How Marketers Fool Consumers

Canteen. They write from behind.

How Marketers Fool Consumers

Another dining room. They also write from behind without extra show-offs (well, considering the price— it's quite understandable).

How Marketers Fool Consumers

It's also good, but it's not worth living on it alone for a year in a row.

How Marketers Fool Consumers

And this is the talent of a marketer. The word "real" is not described in the standard, but it sounds cool.

How Marketers Fool Consumers

Baby water? What is it? Is there any training water?

No examples could be found during this crawl. I remember that I came across beer with GOST for water purification on the label plus sweets, where it was written in large letters "Natural products" on the front side. On the reverse it turned out that it was LLC "Natural products".

We read under the asterisk

A girl drags me into cosmetics to show something:

How Marketers Fool Consumers

It is correct to read like this: "(Deep nutrition) and (hydration)". The humidification is very shallow. So, only the surface of the skin. But there are no programmers among the target audience.

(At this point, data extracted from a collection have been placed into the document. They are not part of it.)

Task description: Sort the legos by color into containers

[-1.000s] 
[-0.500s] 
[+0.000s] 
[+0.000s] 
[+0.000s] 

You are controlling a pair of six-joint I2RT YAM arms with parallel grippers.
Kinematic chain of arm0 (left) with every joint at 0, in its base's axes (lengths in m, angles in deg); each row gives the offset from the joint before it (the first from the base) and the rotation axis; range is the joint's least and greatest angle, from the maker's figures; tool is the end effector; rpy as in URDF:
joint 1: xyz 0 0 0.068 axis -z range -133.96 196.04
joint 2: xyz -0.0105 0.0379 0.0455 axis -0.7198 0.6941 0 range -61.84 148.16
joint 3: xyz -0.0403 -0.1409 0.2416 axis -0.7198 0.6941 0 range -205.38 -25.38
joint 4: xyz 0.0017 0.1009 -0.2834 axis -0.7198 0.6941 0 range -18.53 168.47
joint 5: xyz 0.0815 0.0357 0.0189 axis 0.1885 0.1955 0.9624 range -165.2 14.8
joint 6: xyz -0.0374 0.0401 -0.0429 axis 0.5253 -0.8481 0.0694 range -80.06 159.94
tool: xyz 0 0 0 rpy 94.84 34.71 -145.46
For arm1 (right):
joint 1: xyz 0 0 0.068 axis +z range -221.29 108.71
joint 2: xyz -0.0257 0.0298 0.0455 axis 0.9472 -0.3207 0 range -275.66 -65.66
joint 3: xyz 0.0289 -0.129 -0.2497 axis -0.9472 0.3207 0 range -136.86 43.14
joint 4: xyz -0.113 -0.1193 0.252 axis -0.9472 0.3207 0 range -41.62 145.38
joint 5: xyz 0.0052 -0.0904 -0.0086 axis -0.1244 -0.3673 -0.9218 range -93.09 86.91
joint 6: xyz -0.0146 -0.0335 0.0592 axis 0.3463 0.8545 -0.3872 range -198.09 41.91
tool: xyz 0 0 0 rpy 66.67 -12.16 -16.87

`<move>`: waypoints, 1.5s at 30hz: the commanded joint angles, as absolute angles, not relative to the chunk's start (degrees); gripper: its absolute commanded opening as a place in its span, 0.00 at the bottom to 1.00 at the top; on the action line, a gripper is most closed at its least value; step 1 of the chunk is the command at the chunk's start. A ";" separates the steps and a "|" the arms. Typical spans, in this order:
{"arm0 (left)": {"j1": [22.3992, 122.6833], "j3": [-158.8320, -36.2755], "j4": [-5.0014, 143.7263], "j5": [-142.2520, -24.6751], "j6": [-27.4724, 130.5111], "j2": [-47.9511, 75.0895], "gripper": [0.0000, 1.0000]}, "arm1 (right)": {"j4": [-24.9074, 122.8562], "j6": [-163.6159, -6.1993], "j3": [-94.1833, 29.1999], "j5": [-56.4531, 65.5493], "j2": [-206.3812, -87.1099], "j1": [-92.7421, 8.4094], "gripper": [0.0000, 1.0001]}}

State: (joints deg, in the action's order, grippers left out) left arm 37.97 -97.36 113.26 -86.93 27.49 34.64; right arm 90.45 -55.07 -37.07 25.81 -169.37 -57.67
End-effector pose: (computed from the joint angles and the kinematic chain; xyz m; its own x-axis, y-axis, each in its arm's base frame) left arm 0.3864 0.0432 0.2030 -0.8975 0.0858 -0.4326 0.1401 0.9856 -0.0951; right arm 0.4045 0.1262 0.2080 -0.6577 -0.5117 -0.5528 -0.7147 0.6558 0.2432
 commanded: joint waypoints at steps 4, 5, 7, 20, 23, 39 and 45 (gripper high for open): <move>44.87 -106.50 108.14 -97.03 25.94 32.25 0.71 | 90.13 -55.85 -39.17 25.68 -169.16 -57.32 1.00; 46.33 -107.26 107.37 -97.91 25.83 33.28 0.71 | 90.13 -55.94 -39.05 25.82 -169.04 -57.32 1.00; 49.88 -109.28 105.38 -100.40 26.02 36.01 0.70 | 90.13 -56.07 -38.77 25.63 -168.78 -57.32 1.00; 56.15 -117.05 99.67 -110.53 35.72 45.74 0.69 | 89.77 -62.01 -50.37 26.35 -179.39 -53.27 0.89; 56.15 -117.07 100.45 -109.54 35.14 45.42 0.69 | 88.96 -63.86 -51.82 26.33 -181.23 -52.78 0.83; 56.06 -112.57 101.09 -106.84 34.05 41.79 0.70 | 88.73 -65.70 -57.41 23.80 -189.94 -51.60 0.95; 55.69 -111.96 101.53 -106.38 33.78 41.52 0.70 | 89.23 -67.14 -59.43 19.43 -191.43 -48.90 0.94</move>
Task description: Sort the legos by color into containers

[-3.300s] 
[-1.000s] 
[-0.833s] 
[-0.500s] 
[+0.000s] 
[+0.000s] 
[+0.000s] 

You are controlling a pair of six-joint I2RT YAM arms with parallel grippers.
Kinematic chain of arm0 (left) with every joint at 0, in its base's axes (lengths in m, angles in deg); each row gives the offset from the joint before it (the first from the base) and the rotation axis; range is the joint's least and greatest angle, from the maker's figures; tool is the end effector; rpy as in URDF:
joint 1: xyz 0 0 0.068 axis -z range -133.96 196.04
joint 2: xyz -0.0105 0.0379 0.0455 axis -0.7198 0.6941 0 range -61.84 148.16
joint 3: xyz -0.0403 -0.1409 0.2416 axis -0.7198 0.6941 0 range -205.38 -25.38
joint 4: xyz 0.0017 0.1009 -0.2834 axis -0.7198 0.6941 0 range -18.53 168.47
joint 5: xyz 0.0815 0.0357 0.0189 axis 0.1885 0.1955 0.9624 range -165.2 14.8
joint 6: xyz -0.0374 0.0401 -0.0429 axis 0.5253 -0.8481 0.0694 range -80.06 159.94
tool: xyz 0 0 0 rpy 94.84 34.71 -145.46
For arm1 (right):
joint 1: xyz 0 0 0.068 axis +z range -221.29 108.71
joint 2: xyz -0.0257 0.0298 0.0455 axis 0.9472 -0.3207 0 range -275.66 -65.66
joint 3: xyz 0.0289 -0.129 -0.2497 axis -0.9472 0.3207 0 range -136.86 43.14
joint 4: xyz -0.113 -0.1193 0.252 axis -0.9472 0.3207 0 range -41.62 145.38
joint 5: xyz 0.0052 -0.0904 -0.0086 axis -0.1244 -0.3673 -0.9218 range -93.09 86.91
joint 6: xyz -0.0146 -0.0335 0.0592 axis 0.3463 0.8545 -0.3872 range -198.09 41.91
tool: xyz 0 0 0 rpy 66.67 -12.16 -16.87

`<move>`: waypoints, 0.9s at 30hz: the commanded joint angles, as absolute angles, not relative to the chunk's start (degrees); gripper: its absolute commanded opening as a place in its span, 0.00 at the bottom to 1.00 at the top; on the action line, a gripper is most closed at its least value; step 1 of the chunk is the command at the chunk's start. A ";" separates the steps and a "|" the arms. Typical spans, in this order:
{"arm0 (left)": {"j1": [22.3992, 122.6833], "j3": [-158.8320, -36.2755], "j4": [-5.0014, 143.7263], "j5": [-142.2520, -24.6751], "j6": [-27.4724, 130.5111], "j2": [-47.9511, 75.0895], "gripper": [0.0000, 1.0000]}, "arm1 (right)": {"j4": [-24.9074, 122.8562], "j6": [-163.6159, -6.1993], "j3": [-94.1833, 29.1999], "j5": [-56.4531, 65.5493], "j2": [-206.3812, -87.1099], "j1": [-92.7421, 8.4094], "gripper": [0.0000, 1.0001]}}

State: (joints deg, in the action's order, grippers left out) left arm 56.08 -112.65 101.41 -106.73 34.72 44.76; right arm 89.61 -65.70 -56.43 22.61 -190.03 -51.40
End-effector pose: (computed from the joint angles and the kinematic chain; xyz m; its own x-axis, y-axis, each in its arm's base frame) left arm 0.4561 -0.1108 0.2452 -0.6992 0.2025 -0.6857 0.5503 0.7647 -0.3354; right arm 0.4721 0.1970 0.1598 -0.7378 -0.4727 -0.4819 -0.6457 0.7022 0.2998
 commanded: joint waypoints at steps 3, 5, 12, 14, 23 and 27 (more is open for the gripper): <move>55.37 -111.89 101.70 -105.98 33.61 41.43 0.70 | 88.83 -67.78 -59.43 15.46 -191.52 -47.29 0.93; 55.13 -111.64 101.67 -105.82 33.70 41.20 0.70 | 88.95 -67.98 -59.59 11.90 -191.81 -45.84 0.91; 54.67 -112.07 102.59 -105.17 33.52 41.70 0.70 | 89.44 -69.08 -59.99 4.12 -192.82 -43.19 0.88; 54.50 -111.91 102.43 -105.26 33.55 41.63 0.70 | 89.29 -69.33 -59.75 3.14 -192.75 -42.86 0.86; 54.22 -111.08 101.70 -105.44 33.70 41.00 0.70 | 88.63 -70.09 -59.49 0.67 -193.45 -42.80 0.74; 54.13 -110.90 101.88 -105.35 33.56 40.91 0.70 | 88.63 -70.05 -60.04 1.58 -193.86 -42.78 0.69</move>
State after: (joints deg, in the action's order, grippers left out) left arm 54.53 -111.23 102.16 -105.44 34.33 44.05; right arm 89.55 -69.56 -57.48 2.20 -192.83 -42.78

How Marketers Fool Consumers

But I didn't even think about that. Let's do it again: they promise me a noticeable result in two weeks. How did they check? We washed our hair with this thing and - attention, focus - with another other thing. And these two things together had a noticeable result. Almost perfect logic.

How Marketers Fool Consumers

Almost the same logic.

Here is a perfect example of aggressive exploitation of laziness. Packaged expensive carrots on top, but if you flip 5-6 packages, you can see the usual one. I knew what to look for because I needed a couple of carrots, not a pack at once.

How Marketers Fool Consumers

As long as they don't bury the loose carrots, I'm only for the packaged ones.

How Marketers Fool Consumers

Colonel Sanders died in 1980. UPD: in the comments, forgotten suggests that he served as a private for 3 months.

How Marketers Fool Consumers

Photo of the terminal offer, I drew an arrow to draw attention to one of the points. Have you replenished your balance? Catch the ads.

Three times I bought a product more expensive, because there was a price tag under it from another cheaper one. The most striking example is to "mix up" the price tags for a large jar of green peas and a small one. As part of the campaign, an example could not be found.

But here's a cooler option for you.

Fast feeding point

Look at the picture:

How Marketers Fool Consumers

See the catch? Here's a pancake, there's a pie… Everything's fine, right? But there is one caveat. Strain your eyes.

How Marketers Fool Consumers

That's about why I hate some marketers for such different things.